# Beginner's Pyraminx Tutorial [LBL]



## ProStar (Nov 2, 2019)

Hello! This is my complete beginner's guide to solving your first Pyraminx. If this is your first puzzle, or you're an experienced cuber, this tutorial should be easy to follow. If you don't understand something, leave a comment and I'll try to help. Have fun!

*Pieces*

Center - The three pieces on each side pointing down. There are four.

Edge - The three pieces on each side pointing up. There are six.

Tip - The pieces on the tips of the Pyraminx.
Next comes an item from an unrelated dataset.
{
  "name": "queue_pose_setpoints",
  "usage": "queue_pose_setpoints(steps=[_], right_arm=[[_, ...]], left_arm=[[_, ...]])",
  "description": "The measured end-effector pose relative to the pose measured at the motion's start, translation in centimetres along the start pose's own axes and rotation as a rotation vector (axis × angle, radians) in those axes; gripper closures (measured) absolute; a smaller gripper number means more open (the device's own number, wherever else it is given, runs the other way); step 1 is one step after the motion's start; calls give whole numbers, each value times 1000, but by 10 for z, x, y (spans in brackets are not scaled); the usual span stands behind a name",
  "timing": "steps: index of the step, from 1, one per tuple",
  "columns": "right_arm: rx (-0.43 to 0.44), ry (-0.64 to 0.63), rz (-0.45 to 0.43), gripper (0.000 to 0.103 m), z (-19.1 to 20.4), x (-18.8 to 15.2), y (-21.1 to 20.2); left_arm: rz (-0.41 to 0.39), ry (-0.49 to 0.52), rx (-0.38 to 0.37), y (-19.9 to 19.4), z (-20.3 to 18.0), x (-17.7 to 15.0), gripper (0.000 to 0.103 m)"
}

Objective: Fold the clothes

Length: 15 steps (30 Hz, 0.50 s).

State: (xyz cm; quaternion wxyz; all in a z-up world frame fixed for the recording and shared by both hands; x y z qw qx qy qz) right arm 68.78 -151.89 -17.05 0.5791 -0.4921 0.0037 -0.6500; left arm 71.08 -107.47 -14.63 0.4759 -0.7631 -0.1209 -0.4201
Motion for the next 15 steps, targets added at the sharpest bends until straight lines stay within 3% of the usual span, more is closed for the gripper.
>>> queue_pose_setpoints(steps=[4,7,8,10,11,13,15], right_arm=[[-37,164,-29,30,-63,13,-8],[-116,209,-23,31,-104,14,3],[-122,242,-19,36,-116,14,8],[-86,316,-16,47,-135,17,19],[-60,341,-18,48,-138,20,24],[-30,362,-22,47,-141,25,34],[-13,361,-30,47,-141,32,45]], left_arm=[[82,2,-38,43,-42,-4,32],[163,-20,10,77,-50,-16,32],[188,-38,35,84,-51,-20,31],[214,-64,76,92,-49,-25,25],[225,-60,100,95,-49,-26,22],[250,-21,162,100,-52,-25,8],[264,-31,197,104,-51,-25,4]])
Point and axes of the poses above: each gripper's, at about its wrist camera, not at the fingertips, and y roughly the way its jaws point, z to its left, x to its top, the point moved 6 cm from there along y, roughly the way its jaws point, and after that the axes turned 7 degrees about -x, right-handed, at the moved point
There are four.

*Notation*

L - “Left” - Turn left side clockwise
L’ - “Left inverted” - Turn left side counterclockwise

R - “Right” - Turn right side clockwise
R’ - “Right inverted” - Turn right side counterclockwise

U - “Up” - Turn the top clockwise
U’ - “Up inverted” - Turn the top counterclockwise

B - “Back” - Turn the back of the Pyraminx clockwise
B' - “Back inverted” - Turn the back of the Pyraminx counterclockwise

*Solving*

Step 1: First Layer

*Three Centers*

Goal: To have three matching centers on one side of the puzzle

Procedure:


Pick any color of the puzzle to start with
Find a center of your chosen color
Twist one of the sides of the puzzle and see if a center matching the original color appears. If so, repeat with the remaining side without the correct piece. If no matching center appears, rotate the puzzle and try again
Rotate your puzzle so that the side with three matching centers is on the bottom. Your puzzle will remain in this orientation until solved

*Edges Solved*

Goal: Finish the first layer by inserting three of the edges into the correct spots

Procedure:


With the three solved centers on the bottom, look for an edge piece that’s the same color as the the solved centers
Match the side of the edge not showing your chosen color with it’s respective side
If the edge is on the front right side of the puzzle, do this algorithm:
 L’, U, L

If the edge is on the front left side of the puzzle, do this algorithm:
 R, U’, R’

If no edges are on the top layer, then rotate the puzzle so that one of the edges on the bottom layer is in the front. Then do either of the following algorithms:
 L’, U, L
R, U’, R’

Repeat the previous steps with all remaining edge pieces of the chosen color


Step 2: Final Layer

*The Last Edges*

Goal: To solve the final edges, therefore finishing the cube

Procedure:


Twist the U face 1-2 times until the final centers are lined up
If one edge is solved, then rotate the puzzle until it is in the back. Then do this algorithm:
 L, R’, L’, R, U’, R, U, R’

If all edges are unsolved, they match each other when looking at a single face, and the edges need to move clockwise to solve the puzzle, do either of the below algorithms:
 R, U’, R’, U’ R, U’, R’
L', U’, L, U’ L', U’, L

If all edges are unsolved, they match each other when looking at a single face, and the edges need to move counterclockwise to solve the puzzle, do either of the below algorithms:
 R, U, R’, U R, U, R’
L', U, L, U L', U, L

*Congratulations! You solved a Pyraminx! If you have any questions, leave a comment.*


----------